In this study, phylogenetic tree reconstructed utilizing multi-gene of LSU, ITS and rpb2 sequence data show that two new collections from Italy cluster with D. cerasi with high bootstrap value Fig. (129). Morphologically, these two strains largely resemble Foveostroma drupacearum, type species of the genus, in the form of conidiomata, conidiogenous cells and conidia, but differ in dimensions of conidiomata. However, structure of conidiomata in Foveostroma species are varied and this cannot be used as a criterion in species or generic identification. Combining both phylogeny and morphology outlined above, Foveostroma is confirmed as the asexual morph of Dermea and this agrees with the concept of Groves (1946).
Gelatinosporium is similar to asexual morph of Dermea (= Foveostroma drupacearum) in having pulvinate, unilocular to multilocular conidiomata without preformed ostioles, opening by breakdown of the apical wall, and phialidic conidiogenous cells and fusiform to lunate, 1-septate conidia. The only differences between these two genera are the conidiomatal structure. Gelatinosporium has pale brown to hyaline cells of textura oblita in the basal part, while Dermea has hyaline cells of textura intricata to textura epidermodea in the basal part (Sutton 1980, this study). However, the conidiomatal wall structure as single characters have insufficient value to separate genera in coelomycetes, therefore Gelatinosporium is reduced to a synonym of Dermea.
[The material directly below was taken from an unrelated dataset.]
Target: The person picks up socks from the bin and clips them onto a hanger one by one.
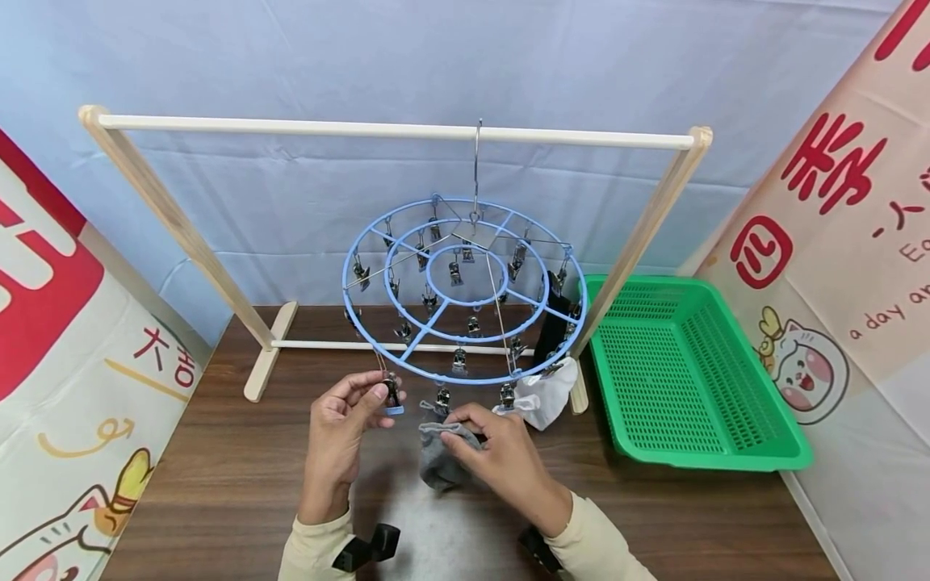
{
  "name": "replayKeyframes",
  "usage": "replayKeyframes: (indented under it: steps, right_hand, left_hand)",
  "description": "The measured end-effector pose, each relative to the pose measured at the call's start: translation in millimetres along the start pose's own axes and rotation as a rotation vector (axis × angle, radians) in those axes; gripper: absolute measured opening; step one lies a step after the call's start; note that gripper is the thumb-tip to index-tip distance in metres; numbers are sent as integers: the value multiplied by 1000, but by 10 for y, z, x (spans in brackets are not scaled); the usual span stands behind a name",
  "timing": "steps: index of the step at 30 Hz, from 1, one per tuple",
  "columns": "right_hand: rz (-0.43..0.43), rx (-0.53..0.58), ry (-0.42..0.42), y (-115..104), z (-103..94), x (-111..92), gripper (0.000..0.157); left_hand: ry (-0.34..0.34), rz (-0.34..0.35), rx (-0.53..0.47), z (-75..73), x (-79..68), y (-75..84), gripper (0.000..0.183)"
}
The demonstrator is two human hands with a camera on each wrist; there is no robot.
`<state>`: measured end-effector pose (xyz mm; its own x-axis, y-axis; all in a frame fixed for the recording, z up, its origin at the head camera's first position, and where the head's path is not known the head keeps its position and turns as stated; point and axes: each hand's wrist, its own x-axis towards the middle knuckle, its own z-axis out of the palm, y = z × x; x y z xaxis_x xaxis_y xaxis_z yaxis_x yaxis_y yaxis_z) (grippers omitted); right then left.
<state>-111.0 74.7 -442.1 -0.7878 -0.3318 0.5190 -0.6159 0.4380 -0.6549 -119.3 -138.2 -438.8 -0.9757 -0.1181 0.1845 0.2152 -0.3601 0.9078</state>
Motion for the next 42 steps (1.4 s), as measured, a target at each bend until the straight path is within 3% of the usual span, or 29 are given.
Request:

Distribution: Austria, Belgium, Canada, Hungary, Italy, Sweden, UK, USA, (Groves 1946, Sutton 1980, this study).
Li WJ, McKenZie EHC, Liu JK, Bhat DJ, Dai DQ, Caporesi E, Tian Q, Maharachcikumbura SSN, Luo ZL, Shang QJ, Zhang JF, Tangthirasunun N, Karunarathna SC, Xu JC, Hyde KD (2020) Taxonomy and phylogeny of hyaline-spored coelomycetes. Fungal Diversity 100: pages279–801.